Required action ::
Only the lines below from the one that contains "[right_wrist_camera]" through the one that contains "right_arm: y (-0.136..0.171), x" should appear in your answer, exact and without pictures.

Data extracted from a collection
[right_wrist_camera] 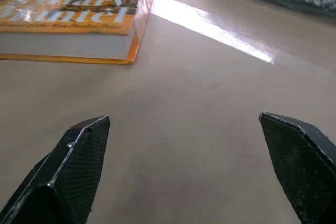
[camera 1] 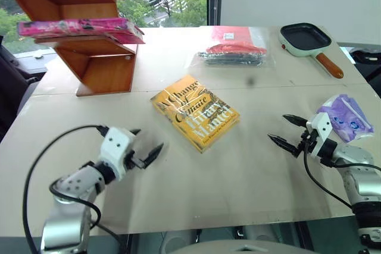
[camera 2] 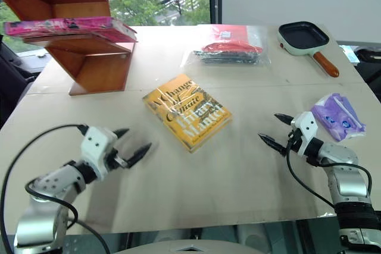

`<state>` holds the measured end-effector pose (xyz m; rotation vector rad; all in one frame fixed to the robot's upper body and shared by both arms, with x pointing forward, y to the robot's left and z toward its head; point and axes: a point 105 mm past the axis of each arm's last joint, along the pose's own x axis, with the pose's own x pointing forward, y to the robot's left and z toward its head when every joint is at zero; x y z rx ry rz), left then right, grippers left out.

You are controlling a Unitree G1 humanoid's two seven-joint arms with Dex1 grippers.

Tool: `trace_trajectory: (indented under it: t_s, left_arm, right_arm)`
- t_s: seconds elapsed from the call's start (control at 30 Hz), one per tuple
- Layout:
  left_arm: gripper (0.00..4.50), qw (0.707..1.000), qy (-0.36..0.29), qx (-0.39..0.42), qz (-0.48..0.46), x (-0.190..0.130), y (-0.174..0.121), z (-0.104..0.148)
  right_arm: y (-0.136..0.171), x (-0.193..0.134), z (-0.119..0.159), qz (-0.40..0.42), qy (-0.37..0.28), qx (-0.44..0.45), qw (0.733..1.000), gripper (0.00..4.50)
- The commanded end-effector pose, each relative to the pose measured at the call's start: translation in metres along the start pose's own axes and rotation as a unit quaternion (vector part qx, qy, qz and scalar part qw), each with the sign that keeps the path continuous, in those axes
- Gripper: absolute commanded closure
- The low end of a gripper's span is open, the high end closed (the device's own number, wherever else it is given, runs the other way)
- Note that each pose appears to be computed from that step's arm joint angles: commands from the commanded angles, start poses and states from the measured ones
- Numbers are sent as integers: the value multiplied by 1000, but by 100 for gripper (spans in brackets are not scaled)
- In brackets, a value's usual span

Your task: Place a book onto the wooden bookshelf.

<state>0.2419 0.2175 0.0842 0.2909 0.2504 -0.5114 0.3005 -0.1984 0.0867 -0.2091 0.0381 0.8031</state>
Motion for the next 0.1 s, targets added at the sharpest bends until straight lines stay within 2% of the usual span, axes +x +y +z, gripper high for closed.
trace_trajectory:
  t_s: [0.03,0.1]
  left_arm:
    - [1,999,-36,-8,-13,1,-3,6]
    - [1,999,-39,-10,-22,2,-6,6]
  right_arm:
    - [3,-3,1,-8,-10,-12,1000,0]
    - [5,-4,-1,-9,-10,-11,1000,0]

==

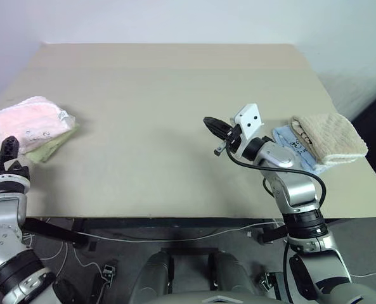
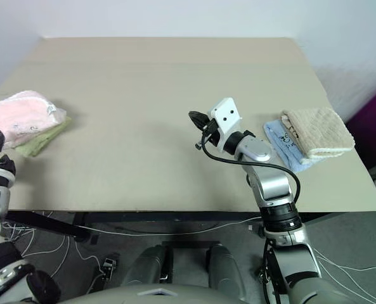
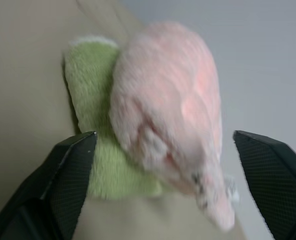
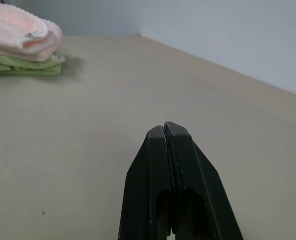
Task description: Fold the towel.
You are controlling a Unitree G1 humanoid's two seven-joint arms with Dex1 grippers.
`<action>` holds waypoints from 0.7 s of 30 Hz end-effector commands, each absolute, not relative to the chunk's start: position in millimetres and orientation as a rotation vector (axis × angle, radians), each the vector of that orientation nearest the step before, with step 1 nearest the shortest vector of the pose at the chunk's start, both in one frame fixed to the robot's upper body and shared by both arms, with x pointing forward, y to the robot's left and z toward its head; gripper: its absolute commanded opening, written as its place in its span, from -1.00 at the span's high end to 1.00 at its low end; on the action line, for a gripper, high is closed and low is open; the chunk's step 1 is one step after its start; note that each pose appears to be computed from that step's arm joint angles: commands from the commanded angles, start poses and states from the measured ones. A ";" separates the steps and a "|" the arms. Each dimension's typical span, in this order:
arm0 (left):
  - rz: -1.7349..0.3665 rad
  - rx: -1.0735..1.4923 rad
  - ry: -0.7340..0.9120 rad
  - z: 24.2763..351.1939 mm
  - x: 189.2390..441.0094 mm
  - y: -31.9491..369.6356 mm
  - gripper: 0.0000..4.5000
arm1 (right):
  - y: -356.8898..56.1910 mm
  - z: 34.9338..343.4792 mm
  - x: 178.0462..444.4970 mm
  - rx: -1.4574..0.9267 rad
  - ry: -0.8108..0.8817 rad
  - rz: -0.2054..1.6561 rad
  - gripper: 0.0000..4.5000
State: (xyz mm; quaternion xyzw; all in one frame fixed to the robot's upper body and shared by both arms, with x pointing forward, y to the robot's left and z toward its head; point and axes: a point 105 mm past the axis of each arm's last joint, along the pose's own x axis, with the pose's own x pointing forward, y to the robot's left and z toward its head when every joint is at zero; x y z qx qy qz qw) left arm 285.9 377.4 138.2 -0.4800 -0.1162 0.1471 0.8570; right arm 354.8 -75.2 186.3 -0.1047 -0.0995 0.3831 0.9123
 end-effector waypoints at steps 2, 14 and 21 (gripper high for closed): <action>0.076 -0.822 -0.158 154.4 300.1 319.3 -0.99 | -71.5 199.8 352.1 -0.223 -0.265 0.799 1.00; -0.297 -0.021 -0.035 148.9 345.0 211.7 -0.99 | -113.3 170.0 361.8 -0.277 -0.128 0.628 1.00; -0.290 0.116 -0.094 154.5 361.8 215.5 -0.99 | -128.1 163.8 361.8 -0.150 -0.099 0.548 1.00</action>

Response below ::
[right_wrist_camera] 
[camera 1] 
[camera 2] 

`<state>` holds the measured end-effector pose (xyz m; rotation vector rad; all in one frame fixed to the robot's upper body and shared by both arms, with x pointing forward, y to the robot's left and z toward its head; point and axes: a point 105 mm past the axis of each arm's last joint, along the pose's own x axis, with the pose's own x pointing forward, y to the robot's left and z toward its head when every joint is at zero; x y z rx ry rz), left then right, grippers left out.

You are controlling a Unitree G1 humanoid's two seven-joint arms with Dex1 grippers.

Tool: `trace_trajectory: (indented under it: t_s, left_arm, right_arm)`
- t_s: seconds elapsed from the call's start (control at 30 Hz), one per tuple
- Layout:
  left_arm: gripper (0.00..4.50), qw (0.707..1.000), qy (-0.36..0.29), qx (-0.39..0.42), qz (-0.48..0.46), x (-0.190..0.130), y (-0.174..0.121), z (-0.104..0.148)
  right_arm: y (-0.136..0.171), x (-0.193..0.134), z (-0.119..0.159), qz (-0.40..0.42), qy (-0.37..0.28), qx (-0.44..0.45), qw (0.733..1.000), gripper (0.00..4.50)

That completes the response.